To the advertiser’s world, we seek a new way forward, based on mutual interest and mutual respect. To those marketing directors who seek to sow conflict, or blame their companies' ills on advertising — know that consumers will judge you on what you can build, not what your agency can sell.

For the world has changed, and we must change with it.

For as much as the advertising industry can do and must do, it is ultimately the faith and determination of the people in every agency upon which our industry relies. It is the selflessness of workers who would rather work long hours than see their company go down which sees us through our darkest hours.
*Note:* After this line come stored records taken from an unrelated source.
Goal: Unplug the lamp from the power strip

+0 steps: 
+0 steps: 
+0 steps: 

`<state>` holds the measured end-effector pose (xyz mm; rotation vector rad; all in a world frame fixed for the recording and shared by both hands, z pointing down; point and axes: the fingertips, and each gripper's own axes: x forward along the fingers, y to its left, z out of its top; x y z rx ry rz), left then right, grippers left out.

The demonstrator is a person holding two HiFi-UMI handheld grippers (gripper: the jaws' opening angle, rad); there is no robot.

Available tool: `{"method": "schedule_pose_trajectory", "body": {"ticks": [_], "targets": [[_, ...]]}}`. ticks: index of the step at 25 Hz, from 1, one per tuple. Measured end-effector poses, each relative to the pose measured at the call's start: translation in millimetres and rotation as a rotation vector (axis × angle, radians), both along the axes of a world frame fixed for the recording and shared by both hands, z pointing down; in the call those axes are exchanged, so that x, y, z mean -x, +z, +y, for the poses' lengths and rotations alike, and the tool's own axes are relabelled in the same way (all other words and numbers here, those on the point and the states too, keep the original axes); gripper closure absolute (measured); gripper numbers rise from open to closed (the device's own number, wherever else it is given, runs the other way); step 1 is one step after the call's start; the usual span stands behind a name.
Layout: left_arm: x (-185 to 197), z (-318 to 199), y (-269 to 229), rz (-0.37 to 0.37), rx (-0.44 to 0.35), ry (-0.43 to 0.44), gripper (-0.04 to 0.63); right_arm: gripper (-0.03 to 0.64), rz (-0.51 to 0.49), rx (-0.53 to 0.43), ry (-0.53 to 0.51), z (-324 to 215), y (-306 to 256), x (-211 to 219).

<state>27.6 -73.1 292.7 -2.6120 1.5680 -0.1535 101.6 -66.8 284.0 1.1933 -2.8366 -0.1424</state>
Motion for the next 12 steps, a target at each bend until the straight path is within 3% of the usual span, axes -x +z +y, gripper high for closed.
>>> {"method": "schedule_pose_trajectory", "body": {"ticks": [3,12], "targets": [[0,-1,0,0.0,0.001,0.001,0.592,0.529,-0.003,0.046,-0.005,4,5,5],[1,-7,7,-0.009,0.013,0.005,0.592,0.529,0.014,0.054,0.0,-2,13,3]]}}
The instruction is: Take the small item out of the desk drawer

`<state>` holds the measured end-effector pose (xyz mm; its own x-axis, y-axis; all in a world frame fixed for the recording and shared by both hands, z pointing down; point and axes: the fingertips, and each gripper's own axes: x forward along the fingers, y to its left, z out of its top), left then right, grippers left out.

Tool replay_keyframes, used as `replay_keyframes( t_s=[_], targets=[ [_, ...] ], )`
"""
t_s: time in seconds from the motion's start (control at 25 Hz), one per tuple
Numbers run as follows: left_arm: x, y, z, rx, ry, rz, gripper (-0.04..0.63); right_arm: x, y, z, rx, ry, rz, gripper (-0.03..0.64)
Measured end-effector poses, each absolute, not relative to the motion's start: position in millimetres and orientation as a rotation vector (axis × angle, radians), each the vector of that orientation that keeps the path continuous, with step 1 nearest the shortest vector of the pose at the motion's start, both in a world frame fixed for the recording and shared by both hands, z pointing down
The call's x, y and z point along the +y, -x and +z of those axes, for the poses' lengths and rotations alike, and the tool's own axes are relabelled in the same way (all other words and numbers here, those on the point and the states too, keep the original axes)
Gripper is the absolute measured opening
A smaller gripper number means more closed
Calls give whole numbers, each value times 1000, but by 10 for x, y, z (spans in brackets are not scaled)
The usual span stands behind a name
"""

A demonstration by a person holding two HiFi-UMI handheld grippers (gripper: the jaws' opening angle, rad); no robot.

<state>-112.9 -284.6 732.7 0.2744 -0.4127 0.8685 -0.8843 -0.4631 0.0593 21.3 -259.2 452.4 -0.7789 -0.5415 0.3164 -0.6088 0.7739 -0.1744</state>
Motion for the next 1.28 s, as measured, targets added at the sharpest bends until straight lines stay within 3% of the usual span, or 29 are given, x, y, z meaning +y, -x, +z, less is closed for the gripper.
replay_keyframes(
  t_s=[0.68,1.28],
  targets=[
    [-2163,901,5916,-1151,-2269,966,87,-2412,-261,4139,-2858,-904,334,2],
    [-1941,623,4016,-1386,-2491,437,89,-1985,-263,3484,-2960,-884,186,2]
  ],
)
It is the creative team’s courage to start all over again, but also an account handler’s willingness to question the client’s demands, that finally decides our fate.

Our challenges may be new. The instruments with which we meet them may be new. But those values upon which our success depends — hard work and honesty, courage and creativity, tolerance and curiosity, loyalty and research — these things are old. These things are true. What is required of us now is a new era of responsibility — a recognition, on the part of every person working in advertising, that we have duties to ourselves, our industry, and creativity in general, duties that we do not grudgingly accept but rather seize gladly, firm in the knowledge that there is nothing so satisfying to the spirit, so defining of our character, than giving our all to a difficult task.

This is the price and the promise of working in advertising.

In the face of our common dangers, in this winter of our hardship, let us brave once more the icy currents, and endure what storms may come. Let it be said by our trainees' trainees that when we were tested we refused to let this journey end, that we did not turn back nor did we falter; and with eyes fixed on the horizon and God's grace upon us, we carried forth that great gift of creativity and delivered it safely to future generations.”